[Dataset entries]
___

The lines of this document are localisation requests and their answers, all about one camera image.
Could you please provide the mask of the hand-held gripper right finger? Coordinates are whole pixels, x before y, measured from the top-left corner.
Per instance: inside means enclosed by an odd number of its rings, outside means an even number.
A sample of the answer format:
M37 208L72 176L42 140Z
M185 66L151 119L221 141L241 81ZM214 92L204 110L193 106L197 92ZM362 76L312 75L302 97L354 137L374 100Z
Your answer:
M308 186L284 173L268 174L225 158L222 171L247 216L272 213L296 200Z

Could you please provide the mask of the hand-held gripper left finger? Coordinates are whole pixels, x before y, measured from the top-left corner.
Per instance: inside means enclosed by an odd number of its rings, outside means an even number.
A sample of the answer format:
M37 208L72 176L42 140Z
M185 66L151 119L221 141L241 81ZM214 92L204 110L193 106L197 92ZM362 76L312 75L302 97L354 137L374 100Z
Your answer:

___

WHAT YOU NEED TO DO:
Whenever the word "gripper" shows up in a line above, copy that line.

FINAL ANSWER:
Could you please provide the mask of the hand-held gripper right finger? Coordinates are whole pixels, x before y, measured from the top-left corner.
Could you please provide the mask of the hand-held gripper left finger? Coordinates are whole pixels, x before y, measured from the top-left corner.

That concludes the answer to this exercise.